¿Y si alguien me
hubiera preguntado mi opinión en el preciso momento de terminar de leer Taipei? Podría haberle dado una
respuesta algo así como “I don’t know”, o “I don’t remember”. Son frases que Tao
Lin repite hasta la náusea en Taipei.
O puede que, para poder escribir una reseña que valiera la pena, podría haber esperado
a administrarme una dosis de Adderall, o MDMA, o Xanax, o una de las diferentes
drogas que toman sus personajes, y a ver qué pasa. En todo caso, puestos a
escribir una reseña sobre Taipei, debería
en todo momento centrarme en mí mismo, no en el libro. Al fin y al cabo, ¿a quién
le puede interesar Taipei cuando lo
que realmente importa del libro es… “uh, I don’t know”.
En fin, el argumento:
un jovencito con aspiraciones literarias cuenta su vida (!?) en Nueva York
mientras se halla en un “periodo provisional” a la espera de iniciar el tour
promocional de su último libro por varias ciudades de los EE.UU. y Canadá; a
falta de algo de más enjundia, va de fiesta en fiesta, ingiriendo drogas de
diseño un día sí y otro también, mirando mucho, comiendo guacamole y papas, pero
hablando bien poco con la gente. Paul, de padres taiwaneses, lleva varios
libros publicados (no me preguntes por qué). Dada su complicadísima existencia (¿a
qué fiesta voy esta noche?), tiene mucho tiempo para pensar. ¿Pero en qué? He
ahí la cuestión. Realmente, son terribles los problemas del primer mundo…
Tras conocer a
Erin durante el tour, Paul y ella se van a Las Vegas, donde se casan. Los
padres de Paul los invitan a ir a Taipei en un viaje de luna de miel, y para
allí se van, escondiendo un buen cargamento de drogas en el equipaje. En Taipei
se pasean por la ciudad filmando restaurantes de McDonalds con un MacBook.
Mi opinión personal
es que el libro está escrito en un estilo absurdo, insufrible e insustancial; demasiados
párrafos se reducen a interminables disquisiciones sobre auténticas estupideces
y sobre las obsesiones de Paul, escritos en un lenguaje por lo general bastante
pobre, y sin un sentido real. La narración es tediosa en su mayor parte, como
si el narrador estuviera permanentemente cansado o desconectado de la realidad
(y no me extrañaría que así fuera, a juzgar por la cantidad de drogas que “ingiere”).

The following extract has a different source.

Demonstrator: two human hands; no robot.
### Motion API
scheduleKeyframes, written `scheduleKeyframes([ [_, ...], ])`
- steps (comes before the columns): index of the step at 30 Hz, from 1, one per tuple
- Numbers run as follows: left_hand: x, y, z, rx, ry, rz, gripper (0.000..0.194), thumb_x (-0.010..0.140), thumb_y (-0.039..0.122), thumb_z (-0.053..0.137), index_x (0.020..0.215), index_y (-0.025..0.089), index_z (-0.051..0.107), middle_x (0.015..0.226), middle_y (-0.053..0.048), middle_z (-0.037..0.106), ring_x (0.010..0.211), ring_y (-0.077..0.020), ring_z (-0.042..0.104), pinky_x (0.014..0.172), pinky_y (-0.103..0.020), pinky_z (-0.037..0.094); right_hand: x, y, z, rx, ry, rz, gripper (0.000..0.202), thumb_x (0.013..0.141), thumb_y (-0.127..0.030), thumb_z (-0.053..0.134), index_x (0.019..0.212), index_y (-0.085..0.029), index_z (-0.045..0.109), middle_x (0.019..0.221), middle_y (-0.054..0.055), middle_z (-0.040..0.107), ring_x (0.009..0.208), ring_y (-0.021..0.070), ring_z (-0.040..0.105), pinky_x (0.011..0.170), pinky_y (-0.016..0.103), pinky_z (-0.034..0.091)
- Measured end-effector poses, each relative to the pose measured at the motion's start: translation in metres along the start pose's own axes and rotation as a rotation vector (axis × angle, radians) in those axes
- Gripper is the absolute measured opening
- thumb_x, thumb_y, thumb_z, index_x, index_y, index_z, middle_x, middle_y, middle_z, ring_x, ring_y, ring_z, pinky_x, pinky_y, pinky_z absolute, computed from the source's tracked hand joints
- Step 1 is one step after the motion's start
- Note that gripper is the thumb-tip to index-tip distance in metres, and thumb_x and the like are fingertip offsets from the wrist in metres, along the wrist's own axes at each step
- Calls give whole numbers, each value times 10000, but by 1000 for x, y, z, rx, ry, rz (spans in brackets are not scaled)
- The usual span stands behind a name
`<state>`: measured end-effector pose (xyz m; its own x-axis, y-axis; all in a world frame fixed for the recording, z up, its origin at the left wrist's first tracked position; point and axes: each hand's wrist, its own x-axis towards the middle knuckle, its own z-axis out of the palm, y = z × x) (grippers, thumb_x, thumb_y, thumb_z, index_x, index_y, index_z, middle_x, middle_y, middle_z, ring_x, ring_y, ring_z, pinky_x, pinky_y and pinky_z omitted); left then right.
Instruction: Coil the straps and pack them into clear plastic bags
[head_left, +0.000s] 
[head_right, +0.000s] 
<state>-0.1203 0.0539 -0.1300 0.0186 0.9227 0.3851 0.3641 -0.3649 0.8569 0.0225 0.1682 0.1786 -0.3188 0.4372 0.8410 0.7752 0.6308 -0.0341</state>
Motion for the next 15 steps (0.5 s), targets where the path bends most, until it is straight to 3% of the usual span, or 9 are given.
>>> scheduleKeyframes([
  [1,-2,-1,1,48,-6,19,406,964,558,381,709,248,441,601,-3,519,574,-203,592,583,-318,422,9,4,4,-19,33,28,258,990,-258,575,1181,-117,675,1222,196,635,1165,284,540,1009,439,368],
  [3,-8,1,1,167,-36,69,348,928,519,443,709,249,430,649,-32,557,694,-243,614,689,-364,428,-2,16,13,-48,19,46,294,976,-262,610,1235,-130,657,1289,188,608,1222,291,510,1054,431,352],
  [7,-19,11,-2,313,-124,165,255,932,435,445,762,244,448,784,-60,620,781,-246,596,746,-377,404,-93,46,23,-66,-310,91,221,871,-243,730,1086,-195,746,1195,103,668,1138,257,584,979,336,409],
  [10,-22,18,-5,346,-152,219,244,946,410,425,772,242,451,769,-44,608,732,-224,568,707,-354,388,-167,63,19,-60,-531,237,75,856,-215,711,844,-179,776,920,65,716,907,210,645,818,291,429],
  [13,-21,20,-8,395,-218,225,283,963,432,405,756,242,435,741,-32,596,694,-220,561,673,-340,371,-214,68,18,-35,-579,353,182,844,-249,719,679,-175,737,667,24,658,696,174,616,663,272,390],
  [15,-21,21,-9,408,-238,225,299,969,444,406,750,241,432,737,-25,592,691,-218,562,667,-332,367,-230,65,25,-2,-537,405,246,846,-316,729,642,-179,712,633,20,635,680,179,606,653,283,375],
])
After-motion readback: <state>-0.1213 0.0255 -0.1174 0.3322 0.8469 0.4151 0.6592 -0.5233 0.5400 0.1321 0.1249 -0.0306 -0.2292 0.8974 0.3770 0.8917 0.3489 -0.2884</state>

Taipei es una novela (y uso la
palabra en una acepción más o menos vaga del término) vacua, frívola, estúpida,
pretenciosa, egocéntrica y cargante.
Aparentemente,
Tao Lin se ha labrado un nombre entre la generación de veinteañeros estadounidenses
que han mamado internet junto con el biberón, y a los que se les recetó drogas por
principio tan pronto algún psiquiatra les diagnosticaba un Trastorno por
Déficit de Atención e Hiperactividad. Al menos a mí me ha resultado curioso constatar
que los mochileros contemporáneos, aunque viajen juntos y se sienten juntos en cafés
y restaurantes, no hablan apenas entre sí ni con la población local, sino que mantienen
largas conversaciones con otros que están a miles de kilómetros de distancia,
mediante el chat de Gmail o por SMS. Este comportamiento se extrema en Taipei, donde Paul y Erin, la pareja de protagonistas,
están tan atiborrados de drogas que, aun estando en la misma habitación, se
comunican por email o por SMS. Todo un síntoma de que algo no funciona.
248 páginas de
verborrea que no lleva a nadie a ninguna parte, ni siquiera a su autor. Varias
horas de mi tiempo que podría haber empleado de forma, si no un poco productiva,
al menos más placentera. Pero qué pérdida de tiempo.